No type IIa specimens were obtained from the Indian Ocean, in spite of our thorough surveys across the IPWP (Fig. 5). The geographic distribution of type IIa was restricted to the SW Pacific gyre bordered by the South Equatorial Current (SEC) and East Australian Current (EAC), and under the Equatorial Countercurrent (ECC) which is diverged from the SEC (Figs. 1 and 5). Contrarily, this type was not found in the NW Pacific gyre, which is another oceanic current system in the Pacific. In the IPWP oceanic current system, the ITF advects water from the NW Pacific to the Indian Ocean side of the IPWP (Gordon and Fine 1996; Schneider 1998; Vranes et al. 2002). Type IIa individuals would not be carried to the Indian Ocean side by this westward-flowing current. Thus, the current system could prevent the dispersal of type IIa specimens from the SW Pacific to other areas, and demonstrates that an oceanic current can function not only as a separator of water masses but also as a hydrographic barrier against dispersal of pelagic plankton.

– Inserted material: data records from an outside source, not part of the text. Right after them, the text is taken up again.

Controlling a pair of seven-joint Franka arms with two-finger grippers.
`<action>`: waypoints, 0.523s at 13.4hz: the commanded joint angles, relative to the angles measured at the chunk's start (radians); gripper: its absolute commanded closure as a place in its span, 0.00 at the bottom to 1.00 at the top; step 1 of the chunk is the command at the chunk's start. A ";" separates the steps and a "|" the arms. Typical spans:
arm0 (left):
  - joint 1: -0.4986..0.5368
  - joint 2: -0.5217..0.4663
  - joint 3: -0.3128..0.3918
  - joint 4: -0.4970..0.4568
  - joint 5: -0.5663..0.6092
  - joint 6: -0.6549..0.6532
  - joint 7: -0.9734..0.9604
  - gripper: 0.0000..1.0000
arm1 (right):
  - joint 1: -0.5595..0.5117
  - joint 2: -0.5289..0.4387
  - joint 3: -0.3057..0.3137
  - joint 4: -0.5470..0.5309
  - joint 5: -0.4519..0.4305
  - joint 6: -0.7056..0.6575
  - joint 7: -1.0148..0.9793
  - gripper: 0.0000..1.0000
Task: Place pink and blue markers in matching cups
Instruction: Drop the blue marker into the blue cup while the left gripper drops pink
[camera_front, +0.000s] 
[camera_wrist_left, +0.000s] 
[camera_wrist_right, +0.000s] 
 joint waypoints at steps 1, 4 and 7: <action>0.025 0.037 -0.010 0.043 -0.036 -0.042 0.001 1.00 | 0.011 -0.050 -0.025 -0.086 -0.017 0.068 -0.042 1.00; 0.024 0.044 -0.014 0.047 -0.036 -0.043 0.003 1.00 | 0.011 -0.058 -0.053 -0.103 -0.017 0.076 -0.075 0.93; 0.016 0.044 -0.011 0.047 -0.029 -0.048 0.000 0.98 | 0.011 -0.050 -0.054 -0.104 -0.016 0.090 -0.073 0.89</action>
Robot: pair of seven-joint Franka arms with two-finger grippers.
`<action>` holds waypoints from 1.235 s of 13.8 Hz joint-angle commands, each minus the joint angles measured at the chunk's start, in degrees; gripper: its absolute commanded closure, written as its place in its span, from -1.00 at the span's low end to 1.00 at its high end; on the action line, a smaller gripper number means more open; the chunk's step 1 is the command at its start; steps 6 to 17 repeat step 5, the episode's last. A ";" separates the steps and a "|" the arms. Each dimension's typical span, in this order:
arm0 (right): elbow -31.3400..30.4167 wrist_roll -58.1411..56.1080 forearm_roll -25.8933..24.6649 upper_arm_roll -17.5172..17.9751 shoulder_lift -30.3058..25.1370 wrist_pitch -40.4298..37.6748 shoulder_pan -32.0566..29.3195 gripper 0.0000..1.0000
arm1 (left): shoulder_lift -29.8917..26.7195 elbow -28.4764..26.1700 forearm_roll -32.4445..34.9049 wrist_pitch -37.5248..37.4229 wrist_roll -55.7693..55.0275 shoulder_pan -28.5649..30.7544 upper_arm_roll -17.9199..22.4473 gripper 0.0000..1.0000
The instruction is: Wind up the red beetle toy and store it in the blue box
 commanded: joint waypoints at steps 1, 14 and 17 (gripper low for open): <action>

The longitudinal distribution pattern of type IIb across the Indonesian Archipelago suggests that this type is dispersed to the Indian Ocean through the ITF. We detected type IIb only at the easternmost site on the Indian Ocean side of the IPWP, though all specimens were identified as type I further west in the Indian Ocean. Our surveys were performed during the Asian summer monsoon that provides strong westerly flow from the Pacific to Indian Oceans via the ITF (Potemra 1999; Newton et al. 2011). Despite the interoceanic flow, populations were differentiated in the frequencies of genetic types between the Indian Ocean and Pacific sides of the IPWP. In another study, two different populations of G. ruber were distributed at each of two basins that are adjacently located under the same current in the Mediterranean Sea (Aurahs et al. 2009). Two of five G. ruber genetic types were found only in either one of the two populations, which were attributed to niche partitioning. However, this interpretation remains questionable without knowing their ecological or physiological characteristics that may allow differential adaptation to environmental conditions to be examined. Although the frequency of P. obliquiloculata type IIb was here correlated with SSS, there is no sufficient evidence to argue for evolutionary adaptation of the present populations to different salinities or other environmental conditions.

The present study examined the hypothesis that gene flow among populations is enhanced by passive transport through oceanic currents (Bé and Tolderlund 1971; Snelgrove 2010; Tittensor et al. 2010). We showed robust evidence of longitudinal differentiation between adjacent populations in the absence of any physical barriers. This result indicates that gene flow by passive transport between populations is limited in effect against the hypothesis. Despite the through-flow of water by oceanic currents, the geographic patterns of water masses have been controlled by changes in the oceanic circulation system during the geologic history. These changes could have impacted the geographic patterns of dispersal and divergence in pelagic plankton.